Records from a data collection:
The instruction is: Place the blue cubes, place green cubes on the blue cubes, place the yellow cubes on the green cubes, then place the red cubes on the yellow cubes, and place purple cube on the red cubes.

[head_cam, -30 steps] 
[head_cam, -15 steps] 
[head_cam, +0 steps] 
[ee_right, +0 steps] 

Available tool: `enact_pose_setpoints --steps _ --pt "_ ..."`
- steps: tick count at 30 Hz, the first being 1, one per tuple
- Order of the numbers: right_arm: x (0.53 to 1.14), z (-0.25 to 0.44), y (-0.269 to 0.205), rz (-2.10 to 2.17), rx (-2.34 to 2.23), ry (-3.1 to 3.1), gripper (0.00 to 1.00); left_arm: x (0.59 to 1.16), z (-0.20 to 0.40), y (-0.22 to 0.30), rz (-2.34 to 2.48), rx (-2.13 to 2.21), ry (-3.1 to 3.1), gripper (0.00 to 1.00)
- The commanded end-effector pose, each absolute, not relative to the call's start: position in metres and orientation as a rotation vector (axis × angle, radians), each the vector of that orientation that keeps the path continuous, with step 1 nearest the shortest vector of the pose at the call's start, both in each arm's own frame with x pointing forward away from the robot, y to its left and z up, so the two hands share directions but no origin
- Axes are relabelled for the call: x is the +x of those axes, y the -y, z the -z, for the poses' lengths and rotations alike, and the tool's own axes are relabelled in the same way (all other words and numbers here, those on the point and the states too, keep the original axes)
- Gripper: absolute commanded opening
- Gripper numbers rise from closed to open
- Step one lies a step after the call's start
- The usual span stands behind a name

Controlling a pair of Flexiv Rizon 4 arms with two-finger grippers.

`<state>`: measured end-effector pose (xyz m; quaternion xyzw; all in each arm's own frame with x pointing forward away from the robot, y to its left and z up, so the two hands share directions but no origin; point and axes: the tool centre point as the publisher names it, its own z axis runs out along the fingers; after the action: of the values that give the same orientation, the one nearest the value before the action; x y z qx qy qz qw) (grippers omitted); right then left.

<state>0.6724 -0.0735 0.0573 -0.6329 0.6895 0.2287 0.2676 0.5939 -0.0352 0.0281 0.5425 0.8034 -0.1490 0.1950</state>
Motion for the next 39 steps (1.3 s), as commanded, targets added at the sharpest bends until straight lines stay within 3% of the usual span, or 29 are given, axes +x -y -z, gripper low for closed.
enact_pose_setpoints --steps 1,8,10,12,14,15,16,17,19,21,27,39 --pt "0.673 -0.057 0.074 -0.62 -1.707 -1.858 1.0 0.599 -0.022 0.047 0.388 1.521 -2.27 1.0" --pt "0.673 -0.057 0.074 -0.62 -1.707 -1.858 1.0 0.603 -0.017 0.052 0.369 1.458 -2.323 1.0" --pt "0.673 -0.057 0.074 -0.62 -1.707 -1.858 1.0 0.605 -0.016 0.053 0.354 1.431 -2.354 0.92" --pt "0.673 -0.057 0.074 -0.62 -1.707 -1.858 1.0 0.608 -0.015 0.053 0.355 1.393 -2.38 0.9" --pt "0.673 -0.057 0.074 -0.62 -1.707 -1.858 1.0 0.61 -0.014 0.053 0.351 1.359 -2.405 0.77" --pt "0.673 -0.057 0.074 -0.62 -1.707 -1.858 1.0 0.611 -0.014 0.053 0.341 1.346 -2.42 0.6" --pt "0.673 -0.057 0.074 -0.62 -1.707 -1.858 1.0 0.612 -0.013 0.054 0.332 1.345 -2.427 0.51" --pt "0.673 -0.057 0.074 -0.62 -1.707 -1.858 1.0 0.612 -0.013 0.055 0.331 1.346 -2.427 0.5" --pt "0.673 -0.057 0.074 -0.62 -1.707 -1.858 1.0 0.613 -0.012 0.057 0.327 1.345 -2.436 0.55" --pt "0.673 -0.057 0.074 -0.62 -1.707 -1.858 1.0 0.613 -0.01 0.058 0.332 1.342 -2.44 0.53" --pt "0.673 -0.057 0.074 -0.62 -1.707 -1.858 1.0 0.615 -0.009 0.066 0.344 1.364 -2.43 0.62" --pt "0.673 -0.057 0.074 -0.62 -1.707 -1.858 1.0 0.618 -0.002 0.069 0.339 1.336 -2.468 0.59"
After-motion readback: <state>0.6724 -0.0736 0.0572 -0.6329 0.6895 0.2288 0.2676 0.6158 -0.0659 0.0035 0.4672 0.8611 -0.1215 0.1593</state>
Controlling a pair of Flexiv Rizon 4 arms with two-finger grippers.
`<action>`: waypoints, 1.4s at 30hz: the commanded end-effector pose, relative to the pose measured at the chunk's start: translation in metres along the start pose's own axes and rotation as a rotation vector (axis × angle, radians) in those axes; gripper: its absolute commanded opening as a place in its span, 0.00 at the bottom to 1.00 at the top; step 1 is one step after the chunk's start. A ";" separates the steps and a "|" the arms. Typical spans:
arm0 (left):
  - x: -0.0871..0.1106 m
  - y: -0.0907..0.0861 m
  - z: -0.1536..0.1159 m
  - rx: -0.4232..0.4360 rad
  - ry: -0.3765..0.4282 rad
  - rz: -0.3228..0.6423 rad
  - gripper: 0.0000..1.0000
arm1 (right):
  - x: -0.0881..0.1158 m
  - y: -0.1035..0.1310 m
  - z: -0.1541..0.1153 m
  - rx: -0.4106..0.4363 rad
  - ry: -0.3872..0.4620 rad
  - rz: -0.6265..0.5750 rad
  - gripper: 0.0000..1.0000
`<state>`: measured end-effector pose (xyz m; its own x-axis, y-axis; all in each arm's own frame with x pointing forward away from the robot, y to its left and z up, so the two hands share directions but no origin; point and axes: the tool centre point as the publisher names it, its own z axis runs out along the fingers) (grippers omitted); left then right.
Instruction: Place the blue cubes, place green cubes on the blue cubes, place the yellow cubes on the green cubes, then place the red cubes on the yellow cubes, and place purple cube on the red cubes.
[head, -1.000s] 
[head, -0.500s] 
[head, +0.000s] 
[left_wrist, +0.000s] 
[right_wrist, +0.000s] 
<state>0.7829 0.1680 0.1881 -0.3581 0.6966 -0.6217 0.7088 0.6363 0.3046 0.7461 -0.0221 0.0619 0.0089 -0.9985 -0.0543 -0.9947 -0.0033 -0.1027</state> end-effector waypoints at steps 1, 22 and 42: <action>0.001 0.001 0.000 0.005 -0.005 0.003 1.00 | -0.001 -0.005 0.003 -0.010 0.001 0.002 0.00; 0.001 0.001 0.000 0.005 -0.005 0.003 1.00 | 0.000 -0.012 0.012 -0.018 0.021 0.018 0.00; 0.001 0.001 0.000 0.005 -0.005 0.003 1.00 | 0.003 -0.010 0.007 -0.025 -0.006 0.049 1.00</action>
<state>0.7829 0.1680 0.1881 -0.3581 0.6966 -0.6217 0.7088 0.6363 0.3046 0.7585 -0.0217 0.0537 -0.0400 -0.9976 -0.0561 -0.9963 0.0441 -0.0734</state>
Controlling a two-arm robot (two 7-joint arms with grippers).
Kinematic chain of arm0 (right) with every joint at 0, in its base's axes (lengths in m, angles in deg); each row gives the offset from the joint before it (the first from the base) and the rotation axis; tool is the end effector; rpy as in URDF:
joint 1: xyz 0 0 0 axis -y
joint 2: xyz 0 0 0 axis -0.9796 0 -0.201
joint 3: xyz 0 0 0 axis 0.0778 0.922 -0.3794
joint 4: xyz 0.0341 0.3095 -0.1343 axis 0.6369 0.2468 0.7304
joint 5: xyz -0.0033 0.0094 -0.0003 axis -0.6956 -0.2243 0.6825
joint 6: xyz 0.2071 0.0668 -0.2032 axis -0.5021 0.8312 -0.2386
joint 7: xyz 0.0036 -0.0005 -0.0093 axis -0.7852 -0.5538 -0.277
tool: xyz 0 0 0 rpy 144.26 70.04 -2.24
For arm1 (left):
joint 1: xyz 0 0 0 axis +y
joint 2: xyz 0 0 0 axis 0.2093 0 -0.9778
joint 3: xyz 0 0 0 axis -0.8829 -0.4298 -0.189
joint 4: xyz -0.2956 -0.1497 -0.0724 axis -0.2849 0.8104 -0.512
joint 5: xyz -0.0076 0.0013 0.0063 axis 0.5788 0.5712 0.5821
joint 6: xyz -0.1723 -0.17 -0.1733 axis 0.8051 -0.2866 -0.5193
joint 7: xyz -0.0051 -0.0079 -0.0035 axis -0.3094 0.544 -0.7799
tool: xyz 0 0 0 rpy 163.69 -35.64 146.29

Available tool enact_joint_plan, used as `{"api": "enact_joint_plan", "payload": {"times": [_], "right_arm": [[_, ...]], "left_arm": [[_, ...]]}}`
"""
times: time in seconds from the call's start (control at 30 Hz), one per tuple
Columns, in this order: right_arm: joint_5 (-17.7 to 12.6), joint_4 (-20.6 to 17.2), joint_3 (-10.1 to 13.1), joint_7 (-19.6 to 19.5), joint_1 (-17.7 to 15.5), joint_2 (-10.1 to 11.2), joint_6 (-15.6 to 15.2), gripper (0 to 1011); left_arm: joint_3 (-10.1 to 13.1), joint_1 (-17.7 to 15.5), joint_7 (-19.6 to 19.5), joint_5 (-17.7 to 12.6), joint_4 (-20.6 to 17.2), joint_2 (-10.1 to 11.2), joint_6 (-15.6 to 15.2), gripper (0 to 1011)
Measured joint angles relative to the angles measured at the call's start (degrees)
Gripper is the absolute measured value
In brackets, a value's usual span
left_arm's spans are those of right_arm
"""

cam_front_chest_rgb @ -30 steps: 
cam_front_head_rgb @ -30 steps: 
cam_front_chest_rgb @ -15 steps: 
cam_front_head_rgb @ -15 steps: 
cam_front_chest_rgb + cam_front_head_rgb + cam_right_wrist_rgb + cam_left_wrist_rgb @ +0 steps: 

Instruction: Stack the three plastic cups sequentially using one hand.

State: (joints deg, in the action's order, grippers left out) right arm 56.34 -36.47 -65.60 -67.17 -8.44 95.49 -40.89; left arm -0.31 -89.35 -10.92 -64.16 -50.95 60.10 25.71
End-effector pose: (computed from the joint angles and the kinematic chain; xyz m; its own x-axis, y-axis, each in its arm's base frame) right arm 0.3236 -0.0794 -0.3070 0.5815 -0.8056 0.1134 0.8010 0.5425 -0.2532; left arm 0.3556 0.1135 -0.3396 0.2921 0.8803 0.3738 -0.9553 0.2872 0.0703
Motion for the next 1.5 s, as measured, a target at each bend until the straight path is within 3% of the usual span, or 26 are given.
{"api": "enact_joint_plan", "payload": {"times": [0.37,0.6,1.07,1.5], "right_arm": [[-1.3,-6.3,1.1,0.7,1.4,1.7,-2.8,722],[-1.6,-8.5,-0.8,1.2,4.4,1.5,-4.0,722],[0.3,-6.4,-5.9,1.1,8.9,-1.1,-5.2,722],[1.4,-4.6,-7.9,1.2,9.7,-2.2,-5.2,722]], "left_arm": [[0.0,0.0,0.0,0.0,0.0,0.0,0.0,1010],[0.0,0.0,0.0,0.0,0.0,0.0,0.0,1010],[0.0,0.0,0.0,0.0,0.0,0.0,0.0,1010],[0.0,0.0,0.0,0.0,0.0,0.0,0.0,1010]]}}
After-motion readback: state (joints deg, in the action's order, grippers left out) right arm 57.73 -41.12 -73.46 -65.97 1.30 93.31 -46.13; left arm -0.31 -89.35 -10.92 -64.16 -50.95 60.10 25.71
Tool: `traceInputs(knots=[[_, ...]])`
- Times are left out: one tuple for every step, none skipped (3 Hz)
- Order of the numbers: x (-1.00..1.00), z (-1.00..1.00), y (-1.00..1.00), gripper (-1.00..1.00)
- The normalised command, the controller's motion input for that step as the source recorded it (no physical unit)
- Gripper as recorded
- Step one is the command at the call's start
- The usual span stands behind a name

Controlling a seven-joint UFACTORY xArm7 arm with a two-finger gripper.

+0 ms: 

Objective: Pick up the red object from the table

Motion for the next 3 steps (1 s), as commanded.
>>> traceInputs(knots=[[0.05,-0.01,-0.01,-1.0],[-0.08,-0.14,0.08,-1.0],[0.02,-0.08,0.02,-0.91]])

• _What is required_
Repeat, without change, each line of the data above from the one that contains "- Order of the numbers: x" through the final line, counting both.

• _Worked solution_
- Order of the numbers: x (-1.00..1.00), z (-1.00..1.00), y (-1.00..1.00), gripper (-1.00..1.00)
- The normalised command, the controller's motion input for that step as the source recorded it (no physical unit)
- Gripper as recorded
- Step one is the command at the call's start
- The usual span stands behind a name

Controlling a seven-joint UFACTORY xArm7 arm with a two-finger gripper.

+0 ms: 

Objective: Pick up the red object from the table

Motion for the next 3 steps (1 s), as commanded.
>>> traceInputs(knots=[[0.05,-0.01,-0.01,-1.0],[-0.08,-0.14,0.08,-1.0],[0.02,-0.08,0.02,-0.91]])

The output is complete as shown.